Miller and Mastrov, founder of 24 Hour Fitness, were friends and, as far back as the rumored move to Anaheim, had “been talking to people and trying to put a group together and talking with the mayor and just getting things organized with the hopes that something might come up,” he explains.
Roger Craig also remembers it as going back “way before” the Anaheim move came up. “The whole Kings thing, I kind of put that out there a year and a half ago,” he says. “I called the mayor’s people.

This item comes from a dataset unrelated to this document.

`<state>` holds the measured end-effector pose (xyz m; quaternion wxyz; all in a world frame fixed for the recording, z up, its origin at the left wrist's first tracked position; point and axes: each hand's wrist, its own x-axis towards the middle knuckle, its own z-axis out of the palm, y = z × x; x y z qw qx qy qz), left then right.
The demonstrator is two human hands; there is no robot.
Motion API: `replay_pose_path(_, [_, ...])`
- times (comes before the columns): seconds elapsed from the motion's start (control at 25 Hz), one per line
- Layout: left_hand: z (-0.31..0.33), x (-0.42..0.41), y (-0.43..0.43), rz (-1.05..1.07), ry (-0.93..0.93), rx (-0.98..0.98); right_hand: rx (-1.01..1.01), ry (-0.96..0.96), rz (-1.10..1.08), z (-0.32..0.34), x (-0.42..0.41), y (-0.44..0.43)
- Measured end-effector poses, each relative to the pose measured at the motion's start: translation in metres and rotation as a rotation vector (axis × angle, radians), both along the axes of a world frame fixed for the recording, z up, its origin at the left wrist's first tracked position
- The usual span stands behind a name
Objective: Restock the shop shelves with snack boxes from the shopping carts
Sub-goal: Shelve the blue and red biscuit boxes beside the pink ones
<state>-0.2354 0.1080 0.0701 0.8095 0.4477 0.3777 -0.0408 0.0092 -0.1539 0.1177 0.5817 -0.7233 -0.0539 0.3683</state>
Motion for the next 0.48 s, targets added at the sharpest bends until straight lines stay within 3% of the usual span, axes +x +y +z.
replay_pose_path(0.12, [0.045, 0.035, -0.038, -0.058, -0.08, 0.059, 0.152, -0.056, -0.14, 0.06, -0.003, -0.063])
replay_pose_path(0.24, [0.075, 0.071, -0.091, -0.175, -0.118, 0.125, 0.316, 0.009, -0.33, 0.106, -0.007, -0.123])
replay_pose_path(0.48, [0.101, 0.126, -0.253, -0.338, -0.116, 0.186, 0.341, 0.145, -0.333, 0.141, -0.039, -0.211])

I said, ‘I have a friend who’s interested.’ ”
Mayor Johnson confirms that “Vivek’s name had come to the surface [long] before it was public,” but says that as mayor, when it came to talking to potential buyers, he had to “walk a fine line, so I couldn’t directly talk to people.”
But early on, the timing wasn’t right and Ranadivé was cautious about playing his hand too soon. “I had a lot of downsides if I got involved,” says Ranadivé, referring to his minority stake in the Golden State Warriors. “I would be walking away from something I love. And I couldn’t very well lose if I got involved. If I came up short, then I’d have to go back to Oracle Arena [as] the guy who abandoned the team he said he loved.”
So he stayed anonymous. Miller knew him only as a Silicon Valley entrepreneur. “I heard so much about him, but not by name from Mark,” he says. “Which was funny because Mark and I had been friends for a while, but we all sort of respected the privacy of the situation.”
However long Ranadivé has had his eye on Sacramento, he isn’t talking, any more than he’ll talk about the behind-the-scenes action of the deal. “There were a lot of things that happened. I just don’t want to get into it,” he says. “All I can tell you is that the only person that knows the whole story is me.” He does add that, “If there is one person who is responsible for the team staying here and for us building a new arena, and us building a global franchise, it’s Mayor Kevin Johnson. He is one of the smartest and most charismatic, most visionary people that I’ve ever met.”
But there’s part of Ranadivé that does want to tell more about it. It is, after all, the start of what could be his greatest legend ever: How the warrior prince of Juhu Beach became the king of Kings. It dovetails off his coaching experience with his daughter—having the courage and vision to innovate, break molds and champion the underdog—and involves entitled billionaires, worldwide expansion of an all-American sport, and the potential to remake the state’s capital city.
“It was a huge battle, in ways to the highest levels of the world,” he says, and means it. “Very powerful people, and there was a lot at stake. It’s a fabulous story. Someday it’ll make a fascinating book. Like David Stern and I joked, one day we’ll write an opera about it—From Maloofs to Mumbai. His title, not mine.”